[Input data]
• • •

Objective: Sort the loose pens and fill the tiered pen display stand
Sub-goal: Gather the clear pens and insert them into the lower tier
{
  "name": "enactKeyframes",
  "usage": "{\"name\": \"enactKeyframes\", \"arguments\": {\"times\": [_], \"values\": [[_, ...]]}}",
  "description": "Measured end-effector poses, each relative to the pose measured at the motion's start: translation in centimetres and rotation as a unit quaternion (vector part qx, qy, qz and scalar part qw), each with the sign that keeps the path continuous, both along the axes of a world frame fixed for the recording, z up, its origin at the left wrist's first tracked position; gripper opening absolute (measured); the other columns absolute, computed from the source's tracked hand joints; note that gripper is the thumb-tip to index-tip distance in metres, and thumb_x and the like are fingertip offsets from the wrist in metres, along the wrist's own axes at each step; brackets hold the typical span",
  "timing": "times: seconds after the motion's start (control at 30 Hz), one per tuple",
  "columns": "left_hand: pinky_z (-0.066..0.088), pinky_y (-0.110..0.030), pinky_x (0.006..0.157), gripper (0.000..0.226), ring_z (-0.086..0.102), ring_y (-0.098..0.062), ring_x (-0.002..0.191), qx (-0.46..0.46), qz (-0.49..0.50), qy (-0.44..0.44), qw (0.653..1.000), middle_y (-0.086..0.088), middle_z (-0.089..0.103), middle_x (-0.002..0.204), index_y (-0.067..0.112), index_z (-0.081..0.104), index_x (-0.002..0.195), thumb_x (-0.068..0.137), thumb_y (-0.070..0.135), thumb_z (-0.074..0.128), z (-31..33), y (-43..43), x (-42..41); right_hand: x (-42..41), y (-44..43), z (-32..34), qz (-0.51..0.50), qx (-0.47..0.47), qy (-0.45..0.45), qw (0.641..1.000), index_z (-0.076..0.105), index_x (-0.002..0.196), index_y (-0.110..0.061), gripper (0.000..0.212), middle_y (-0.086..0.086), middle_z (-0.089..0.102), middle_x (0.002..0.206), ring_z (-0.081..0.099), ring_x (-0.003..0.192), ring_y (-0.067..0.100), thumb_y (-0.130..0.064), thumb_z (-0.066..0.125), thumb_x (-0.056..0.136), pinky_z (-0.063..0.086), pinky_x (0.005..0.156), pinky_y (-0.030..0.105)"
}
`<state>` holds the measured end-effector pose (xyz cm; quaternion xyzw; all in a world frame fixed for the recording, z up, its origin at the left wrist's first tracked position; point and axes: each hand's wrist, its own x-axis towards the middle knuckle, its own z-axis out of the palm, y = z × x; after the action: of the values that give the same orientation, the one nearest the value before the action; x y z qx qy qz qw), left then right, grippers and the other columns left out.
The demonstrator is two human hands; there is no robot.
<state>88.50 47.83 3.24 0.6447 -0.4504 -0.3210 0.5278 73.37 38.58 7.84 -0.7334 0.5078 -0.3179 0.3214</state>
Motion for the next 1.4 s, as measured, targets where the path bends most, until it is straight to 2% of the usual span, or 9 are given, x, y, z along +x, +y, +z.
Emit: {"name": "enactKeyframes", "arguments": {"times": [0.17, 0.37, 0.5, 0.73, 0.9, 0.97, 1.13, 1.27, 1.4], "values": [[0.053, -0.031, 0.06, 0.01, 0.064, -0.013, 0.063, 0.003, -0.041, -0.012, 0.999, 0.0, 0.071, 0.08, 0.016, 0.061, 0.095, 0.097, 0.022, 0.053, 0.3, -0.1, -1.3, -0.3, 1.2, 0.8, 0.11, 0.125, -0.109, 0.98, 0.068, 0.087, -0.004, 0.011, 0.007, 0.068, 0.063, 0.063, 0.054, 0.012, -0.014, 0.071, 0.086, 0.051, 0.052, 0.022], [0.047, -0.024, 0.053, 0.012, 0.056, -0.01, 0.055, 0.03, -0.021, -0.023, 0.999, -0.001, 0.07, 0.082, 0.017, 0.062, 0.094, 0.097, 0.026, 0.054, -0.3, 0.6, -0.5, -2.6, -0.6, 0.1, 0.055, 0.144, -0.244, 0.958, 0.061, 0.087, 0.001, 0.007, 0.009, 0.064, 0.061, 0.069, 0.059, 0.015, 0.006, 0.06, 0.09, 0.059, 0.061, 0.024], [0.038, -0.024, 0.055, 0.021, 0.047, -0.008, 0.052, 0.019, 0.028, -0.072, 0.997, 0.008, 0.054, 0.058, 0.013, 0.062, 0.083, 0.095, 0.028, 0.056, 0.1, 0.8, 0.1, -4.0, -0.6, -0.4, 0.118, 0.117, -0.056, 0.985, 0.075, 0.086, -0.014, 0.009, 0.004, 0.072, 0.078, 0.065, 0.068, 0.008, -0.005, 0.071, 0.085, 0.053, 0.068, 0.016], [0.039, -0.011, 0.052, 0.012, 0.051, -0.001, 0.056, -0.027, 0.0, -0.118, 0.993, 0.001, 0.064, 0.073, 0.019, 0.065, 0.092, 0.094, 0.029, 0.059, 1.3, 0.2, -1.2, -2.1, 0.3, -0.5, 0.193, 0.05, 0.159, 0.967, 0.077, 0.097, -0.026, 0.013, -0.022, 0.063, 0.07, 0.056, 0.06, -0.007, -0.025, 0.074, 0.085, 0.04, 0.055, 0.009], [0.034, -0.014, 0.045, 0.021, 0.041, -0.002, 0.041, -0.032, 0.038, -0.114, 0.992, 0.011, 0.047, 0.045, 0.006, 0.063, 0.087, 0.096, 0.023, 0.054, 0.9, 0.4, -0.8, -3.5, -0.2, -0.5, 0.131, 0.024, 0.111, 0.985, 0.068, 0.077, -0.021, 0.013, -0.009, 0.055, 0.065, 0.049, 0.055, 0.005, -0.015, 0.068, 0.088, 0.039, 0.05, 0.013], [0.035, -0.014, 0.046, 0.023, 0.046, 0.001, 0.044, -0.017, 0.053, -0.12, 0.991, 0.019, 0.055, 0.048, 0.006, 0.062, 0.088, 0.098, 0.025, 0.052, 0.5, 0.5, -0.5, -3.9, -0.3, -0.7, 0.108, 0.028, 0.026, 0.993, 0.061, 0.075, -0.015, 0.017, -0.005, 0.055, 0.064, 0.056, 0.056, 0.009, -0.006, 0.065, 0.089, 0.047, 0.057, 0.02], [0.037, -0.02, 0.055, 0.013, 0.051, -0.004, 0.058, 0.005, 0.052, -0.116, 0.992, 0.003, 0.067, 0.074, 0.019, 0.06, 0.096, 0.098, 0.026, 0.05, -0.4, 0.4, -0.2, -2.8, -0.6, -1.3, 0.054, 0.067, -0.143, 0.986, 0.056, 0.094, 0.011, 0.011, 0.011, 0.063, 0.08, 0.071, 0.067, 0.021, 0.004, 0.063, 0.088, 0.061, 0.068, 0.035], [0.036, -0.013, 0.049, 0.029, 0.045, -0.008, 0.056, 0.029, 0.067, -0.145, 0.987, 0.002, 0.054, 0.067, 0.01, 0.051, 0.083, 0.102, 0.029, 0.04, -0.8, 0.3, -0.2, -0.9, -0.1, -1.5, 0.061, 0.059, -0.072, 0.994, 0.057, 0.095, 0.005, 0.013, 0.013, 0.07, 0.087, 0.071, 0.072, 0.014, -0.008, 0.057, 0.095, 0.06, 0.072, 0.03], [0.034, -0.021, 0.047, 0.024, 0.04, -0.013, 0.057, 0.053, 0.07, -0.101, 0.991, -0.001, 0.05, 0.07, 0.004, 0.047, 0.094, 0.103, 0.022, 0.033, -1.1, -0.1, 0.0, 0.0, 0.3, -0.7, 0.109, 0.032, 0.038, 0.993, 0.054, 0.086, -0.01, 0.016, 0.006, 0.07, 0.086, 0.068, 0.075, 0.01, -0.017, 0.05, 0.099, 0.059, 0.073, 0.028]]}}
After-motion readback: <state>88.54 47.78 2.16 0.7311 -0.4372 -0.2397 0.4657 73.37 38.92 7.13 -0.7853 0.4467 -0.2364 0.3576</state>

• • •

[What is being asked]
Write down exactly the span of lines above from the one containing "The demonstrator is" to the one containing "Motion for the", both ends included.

[Exercise response]
The demonstrator is two human hands; there is no robot.
<state>88.50 47.83 3.24 0.6447 -0.4504 -0.3210 0.5278 73.37 38.58 7.84 -0.7334 0.5078 -0.3179 0.3214</state>
Motion for the next 1.4 s, as measured, targets where the path bends most, until it is straight to 2% of the usual span, or 9 are given, x, y, z along +x, +y, +z.

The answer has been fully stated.